Of course what they didn't say is that online DRMed platforms give them 100% of the profits instead of losing money to used books or giving the bookstore a cut and they danced around the fact that students loose access to the material after a year so even if they wanted to use the material later on they couldn't (they can just buy a new code!).
Thankfully, our department didn't take the bait and instead worked on creating our own OER https://www.oercommons.org/hubs/open-textbooks but too many educators are falling for it. My hope is that Pearson's move will spur more faculty members to use and create more OER.
It’s a dirty f’ing system when my grades are held hostage by a publisher.
Even if you buy the textbook used, you still have to purchase an online access code from the publisher (often for $100+ for the semester).
The textbook publishers have been working on crushing the textbook resale market for years, and this seems to be the final nail in the coffin.
Am I missing something?
Ripping off students through overpriced mandatory textbooks is not a worldwide phenomena. Through CS Bachelor and Master I too have never had to buy a coursebook. The few books that were needed for extremely standardized courses like math 1-3 were available in sufficient numbers in the library.
It takes two to force students to spend so much on books, a publisher can price their books anyway they like if there isnt a university forcing their students to use them. That for profit universities dont have a problem with that is not surprising.
It is entirely possible that your experience might be relevant for CS, I don't know I did a Physics degree, but there are a lot more degrees out there than CS or Physics, for which your experience might not be representative, in other words: There probably are degrees out there that do require the textbooks or if not actual requirement, it makes the learning experience better.
What is happening now is the publishers are providing a “service” that puts the homework assignments online.
That means you have to pay in order to do the required homework. Eg the books being in the library doesn’t mean you don’t have to pay the publisher. Similarly second hand books are closer to worthless because you still have to pay to have access to, and to submit, your homework.
I suspect legislation that requires the university to cover all fees required for assessment would end this nonsense in short order.
I take your point that if the e-books are available via the library, they will charge the library, probably on a pay as you go basis too
I'm only aware of it because my wife went back to school to completely change field (microbiology now, rather than software)
The Rise in Popularity of Printed Books Continues
Perfect example of rent seeking.
Hopefully people will just flock to alternatives.
I kept all of the textbooks relating to my major for several years. They were good reference materials while completing the degree and were useful as supplementary resources. By the time the second year of undergraduate studies rolled around, the faculty started assigning textbooks that were intended to serve as introductory material to graduate studies. By the time the final year of undergraduate studies rolled around, at least half of the assigned books were intended to build professional libraries.
From an educational and professional perspective, this drive towards rented textbooks is doing a disservice to students. It is treating education as disposable while forcing students to pay even more to build a library that will serve them well in their career.
But with no physical textbooks no-one will know when stuff is removed or changed. This could be a wonderful move, but human nature says it'll be the opposite.

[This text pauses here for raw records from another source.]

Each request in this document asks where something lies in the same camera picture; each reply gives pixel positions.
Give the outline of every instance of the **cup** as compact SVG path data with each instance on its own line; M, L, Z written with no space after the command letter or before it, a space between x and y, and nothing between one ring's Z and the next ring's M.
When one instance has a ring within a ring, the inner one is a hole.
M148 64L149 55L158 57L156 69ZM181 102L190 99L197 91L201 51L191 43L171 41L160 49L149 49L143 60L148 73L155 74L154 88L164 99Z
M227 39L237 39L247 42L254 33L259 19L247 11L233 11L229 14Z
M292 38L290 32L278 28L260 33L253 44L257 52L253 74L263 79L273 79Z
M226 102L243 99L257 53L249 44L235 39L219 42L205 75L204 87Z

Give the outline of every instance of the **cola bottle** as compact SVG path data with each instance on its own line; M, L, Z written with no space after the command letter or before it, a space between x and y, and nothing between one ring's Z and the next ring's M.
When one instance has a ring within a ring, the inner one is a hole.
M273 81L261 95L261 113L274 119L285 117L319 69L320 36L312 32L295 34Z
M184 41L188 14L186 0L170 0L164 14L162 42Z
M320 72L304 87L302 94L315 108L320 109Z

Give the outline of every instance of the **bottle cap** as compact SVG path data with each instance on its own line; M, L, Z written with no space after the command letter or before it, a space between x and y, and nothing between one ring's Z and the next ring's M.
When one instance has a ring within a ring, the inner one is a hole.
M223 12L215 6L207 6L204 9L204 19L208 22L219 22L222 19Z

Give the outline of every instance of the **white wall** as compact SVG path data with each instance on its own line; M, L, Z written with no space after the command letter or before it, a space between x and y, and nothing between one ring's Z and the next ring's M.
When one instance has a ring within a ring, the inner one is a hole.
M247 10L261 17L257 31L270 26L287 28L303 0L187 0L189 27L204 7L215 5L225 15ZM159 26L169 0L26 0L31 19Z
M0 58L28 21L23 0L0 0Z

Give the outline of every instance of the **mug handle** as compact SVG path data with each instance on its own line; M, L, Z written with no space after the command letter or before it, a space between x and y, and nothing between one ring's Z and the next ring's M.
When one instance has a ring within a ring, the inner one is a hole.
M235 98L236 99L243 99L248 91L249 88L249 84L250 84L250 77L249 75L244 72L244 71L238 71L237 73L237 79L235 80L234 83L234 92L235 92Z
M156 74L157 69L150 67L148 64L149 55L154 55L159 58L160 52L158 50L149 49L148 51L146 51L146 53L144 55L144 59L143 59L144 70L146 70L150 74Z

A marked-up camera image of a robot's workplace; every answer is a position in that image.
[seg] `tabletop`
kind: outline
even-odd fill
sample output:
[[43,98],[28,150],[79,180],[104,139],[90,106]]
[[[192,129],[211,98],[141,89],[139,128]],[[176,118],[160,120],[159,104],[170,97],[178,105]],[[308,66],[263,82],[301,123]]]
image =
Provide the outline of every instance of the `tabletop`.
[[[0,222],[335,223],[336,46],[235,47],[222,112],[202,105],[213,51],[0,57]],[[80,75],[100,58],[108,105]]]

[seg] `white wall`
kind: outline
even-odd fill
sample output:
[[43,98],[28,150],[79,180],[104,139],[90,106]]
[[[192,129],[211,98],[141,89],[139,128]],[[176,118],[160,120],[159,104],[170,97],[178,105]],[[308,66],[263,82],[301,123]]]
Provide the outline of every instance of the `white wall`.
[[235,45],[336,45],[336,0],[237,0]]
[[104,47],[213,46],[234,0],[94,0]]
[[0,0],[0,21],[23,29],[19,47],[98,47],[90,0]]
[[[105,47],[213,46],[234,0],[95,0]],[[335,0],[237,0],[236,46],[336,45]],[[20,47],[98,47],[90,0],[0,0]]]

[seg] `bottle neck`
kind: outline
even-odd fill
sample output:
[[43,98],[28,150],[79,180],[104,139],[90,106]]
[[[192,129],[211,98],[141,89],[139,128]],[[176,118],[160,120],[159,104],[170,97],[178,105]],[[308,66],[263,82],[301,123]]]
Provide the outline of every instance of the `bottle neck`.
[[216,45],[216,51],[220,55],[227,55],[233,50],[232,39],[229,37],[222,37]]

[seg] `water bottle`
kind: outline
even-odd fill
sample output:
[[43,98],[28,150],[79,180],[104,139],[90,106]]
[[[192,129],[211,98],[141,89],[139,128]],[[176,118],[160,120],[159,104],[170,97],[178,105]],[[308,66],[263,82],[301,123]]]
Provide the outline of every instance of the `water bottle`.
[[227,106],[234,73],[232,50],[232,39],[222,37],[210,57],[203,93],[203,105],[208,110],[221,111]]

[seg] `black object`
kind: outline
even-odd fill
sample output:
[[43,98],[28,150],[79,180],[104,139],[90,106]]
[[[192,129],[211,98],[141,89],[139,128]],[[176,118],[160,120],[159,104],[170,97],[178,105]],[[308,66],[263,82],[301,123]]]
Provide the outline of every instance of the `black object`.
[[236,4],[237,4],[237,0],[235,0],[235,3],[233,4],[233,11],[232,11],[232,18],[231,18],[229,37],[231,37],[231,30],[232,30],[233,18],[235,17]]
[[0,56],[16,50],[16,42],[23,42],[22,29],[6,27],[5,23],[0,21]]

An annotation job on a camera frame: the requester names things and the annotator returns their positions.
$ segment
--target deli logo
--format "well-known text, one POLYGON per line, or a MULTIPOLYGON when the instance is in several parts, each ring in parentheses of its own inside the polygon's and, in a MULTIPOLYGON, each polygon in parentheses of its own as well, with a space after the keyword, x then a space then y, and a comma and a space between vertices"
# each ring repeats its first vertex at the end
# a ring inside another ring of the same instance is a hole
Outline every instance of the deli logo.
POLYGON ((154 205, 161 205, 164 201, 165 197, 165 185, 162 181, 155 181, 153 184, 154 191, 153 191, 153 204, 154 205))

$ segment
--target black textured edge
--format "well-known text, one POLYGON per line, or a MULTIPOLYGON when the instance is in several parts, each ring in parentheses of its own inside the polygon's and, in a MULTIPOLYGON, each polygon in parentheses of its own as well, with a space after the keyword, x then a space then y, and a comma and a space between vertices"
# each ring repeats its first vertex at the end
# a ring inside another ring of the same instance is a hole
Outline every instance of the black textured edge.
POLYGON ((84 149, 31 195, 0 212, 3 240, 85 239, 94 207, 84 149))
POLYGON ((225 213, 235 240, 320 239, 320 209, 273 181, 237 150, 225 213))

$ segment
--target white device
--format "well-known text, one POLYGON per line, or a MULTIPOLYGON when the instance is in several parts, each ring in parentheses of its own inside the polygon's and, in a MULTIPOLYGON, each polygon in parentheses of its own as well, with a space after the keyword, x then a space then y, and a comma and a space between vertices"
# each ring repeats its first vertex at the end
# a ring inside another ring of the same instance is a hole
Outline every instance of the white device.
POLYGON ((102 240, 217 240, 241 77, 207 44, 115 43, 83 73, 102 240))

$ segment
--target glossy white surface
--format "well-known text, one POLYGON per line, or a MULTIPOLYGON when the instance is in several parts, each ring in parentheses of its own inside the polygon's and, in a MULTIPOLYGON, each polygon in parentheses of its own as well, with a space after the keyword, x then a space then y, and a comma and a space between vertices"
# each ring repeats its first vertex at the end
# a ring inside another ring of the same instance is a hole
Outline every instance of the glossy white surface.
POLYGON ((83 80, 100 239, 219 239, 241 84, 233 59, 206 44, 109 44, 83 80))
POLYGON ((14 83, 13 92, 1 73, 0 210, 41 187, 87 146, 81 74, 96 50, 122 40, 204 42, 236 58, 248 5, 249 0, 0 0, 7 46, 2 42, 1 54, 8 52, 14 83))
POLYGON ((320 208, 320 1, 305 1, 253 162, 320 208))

What a lot of horse manure
In theory this model makes sense for a lot of textbooks, in practice I suspect the price difference between buying and renting for a year won't be that big at all.
I would imagine that majority of books would be rented for a year, academic year anyway
Nope. We just can't afford not to rent.
So "afford" becomes a bit odd when someone simply expands their profit margins as much as the market will bear.
Why do you say that?
The current model of forcing student to re-buy books that are only marginally updated on an annual basis is wasteful. The real question is will total cost go up or down. I’m ok if Pearson gets more profits if the costs to students goes down, along with complexity to faculty. (Faculty may get less money)
These were printed and bound (apparently some decades before that the binding had to be done by the students) at some local shop and we bought them as students for something between 7 to 25 or so euros each.
There were a few courses that recommended a particular actual real professionally printed book in addition but those were quite rare in fact, and usually an optional recommendation
This worked quite well by the way, we had a lot of material to study
Edit: Not really. Seems like a common DDoS attack costs about $20 per hour, and an access code costs about $100 USD. Each student could buy about 5 hours of DDoS.
If you covered one or two critical weeks (say the weeks just before and during final exams and midterms), per semester, you're looking at 672 hours of downtime or less. Even a large availability loss-- say, down 50% of the time in peak hours-- would be enough to make the program look risky and fragile.
A 50-student lecture could finance that.